▼

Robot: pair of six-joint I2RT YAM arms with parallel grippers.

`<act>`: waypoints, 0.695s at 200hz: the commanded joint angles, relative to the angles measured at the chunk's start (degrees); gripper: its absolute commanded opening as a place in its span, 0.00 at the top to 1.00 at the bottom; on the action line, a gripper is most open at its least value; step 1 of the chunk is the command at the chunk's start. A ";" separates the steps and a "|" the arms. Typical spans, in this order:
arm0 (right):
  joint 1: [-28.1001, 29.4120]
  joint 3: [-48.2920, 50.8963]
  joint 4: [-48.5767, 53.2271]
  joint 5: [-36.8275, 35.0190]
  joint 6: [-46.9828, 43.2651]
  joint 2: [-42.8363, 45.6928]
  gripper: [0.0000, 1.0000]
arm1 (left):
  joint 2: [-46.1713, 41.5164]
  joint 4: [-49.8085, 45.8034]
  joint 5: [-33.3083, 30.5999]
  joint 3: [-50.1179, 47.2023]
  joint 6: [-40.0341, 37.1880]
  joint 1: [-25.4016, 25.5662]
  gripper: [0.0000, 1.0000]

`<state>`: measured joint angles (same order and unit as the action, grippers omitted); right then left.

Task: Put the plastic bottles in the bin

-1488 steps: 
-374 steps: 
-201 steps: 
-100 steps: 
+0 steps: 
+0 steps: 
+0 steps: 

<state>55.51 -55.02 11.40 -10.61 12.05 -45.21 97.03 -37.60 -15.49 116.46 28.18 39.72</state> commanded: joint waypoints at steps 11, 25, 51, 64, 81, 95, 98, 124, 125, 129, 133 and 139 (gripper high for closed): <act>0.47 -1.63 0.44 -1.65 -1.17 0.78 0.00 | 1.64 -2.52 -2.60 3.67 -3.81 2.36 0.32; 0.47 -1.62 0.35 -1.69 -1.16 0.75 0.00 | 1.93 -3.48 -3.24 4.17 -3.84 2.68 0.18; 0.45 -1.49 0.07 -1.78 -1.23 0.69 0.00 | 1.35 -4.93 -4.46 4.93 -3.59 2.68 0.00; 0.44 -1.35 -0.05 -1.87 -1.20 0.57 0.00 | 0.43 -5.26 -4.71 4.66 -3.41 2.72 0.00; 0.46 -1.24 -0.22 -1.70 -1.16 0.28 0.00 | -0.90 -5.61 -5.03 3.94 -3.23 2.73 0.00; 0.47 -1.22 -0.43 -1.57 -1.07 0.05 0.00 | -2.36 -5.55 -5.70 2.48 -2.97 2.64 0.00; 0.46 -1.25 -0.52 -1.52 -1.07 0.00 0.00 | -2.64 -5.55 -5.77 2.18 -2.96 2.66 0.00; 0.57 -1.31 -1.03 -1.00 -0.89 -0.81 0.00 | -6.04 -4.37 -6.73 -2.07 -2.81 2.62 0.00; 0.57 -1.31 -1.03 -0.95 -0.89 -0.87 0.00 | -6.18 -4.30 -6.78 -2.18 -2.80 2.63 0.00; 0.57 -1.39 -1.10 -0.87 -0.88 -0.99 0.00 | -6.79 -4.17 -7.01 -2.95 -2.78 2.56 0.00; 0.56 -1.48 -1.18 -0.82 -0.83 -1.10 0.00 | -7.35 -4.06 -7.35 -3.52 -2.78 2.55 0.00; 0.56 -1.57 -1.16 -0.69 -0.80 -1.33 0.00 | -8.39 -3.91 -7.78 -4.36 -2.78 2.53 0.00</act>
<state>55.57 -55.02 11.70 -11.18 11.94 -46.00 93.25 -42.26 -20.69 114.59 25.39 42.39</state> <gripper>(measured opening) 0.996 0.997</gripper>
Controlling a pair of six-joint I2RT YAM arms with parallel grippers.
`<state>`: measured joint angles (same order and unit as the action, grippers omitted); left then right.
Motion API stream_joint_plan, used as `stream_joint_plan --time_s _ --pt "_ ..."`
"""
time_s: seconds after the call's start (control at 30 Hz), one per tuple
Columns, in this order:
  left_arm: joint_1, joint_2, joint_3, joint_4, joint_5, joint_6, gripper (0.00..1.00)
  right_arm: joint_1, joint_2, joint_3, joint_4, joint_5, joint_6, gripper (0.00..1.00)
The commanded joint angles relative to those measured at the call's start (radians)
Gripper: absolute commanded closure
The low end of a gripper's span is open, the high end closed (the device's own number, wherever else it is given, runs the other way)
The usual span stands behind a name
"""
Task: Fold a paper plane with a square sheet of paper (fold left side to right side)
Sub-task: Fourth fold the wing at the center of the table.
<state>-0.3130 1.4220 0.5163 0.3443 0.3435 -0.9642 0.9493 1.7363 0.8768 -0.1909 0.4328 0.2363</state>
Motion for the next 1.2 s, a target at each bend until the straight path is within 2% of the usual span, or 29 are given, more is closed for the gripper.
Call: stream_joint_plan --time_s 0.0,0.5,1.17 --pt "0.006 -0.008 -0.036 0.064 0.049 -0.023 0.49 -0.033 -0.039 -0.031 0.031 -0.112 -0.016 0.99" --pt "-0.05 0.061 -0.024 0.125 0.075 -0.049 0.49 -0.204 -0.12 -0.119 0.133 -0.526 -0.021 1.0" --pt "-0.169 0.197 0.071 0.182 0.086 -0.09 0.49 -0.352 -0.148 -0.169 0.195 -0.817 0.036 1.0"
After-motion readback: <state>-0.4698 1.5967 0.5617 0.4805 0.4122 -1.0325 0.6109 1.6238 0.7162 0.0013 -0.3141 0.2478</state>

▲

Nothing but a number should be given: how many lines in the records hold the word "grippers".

## Response to the task
4